History of Westchester County, New York, Vol. II
This proposition met with considerable favor and would no doubt have been made had not two discouraging elements injected themselves at that time.
The Belmont and Froid affair was just then receiving an airing, and was referred to as the "Belmont & Fraud" canal. Bering & Brothers, of London, were behind the Cheyenne aggregation, and just at that time they blew up, which made the immediate raising of funds by Gilchrist, Mead & Johnson, an impossible task.
However, after some delay, the south side project was under way with local energy. R. F. Neeley, whose spirit of enterprise was exemplified in that earlier ride to Cheyenne through a storm to sell the P. O. horse people some Mitchell valley hay, was again in the forefront with a contract for, and was rapidly proceeding, with enlarging the Mitchell end of the canal.

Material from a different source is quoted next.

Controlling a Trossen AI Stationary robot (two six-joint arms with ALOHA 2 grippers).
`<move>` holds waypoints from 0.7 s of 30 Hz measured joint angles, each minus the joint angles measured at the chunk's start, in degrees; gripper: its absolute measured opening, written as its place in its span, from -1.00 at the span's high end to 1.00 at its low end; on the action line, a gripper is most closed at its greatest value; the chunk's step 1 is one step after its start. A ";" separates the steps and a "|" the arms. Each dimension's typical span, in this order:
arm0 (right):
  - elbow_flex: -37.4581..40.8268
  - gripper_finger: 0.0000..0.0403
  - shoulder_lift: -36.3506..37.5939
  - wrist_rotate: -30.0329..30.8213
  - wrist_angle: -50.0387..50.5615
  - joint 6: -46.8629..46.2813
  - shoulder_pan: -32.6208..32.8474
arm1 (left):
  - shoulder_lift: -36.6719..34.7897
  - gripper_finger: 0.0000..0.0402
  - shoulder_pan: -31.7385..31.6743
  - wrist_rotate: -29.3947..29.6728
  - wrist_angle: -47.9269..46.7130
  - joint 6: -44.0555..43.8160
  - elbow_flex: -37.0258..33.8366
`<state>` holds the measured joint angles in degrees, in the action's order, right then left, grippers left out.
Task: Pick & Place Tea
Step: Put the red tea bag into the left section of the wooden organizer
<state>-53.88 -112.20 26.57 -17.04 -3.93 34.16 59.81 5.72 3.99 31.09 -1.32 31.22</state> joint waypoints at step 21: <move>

Miller & Henry were engineers and Henry Investment Company, contractors. Much rock work had been done in the bad lands and the water had been turned in to test it out. At "No. 6" fill there occurred a disastrous washout in December, 1900, which while discouraging never made the stout hearts stop beating. It really served as a permanent benefit, for thereafter all the fills and high banks were "puddled." I. J. Ross. Stilts & David, and Koenig Brothers, each had contracts widening the rock excavations, while farther along and around "Cedar valley", dirt was being moved by Alva Leonard, A. M. Parmenter, F. E. Randall, John Clure, and others. The settlers were determined to have a ditch.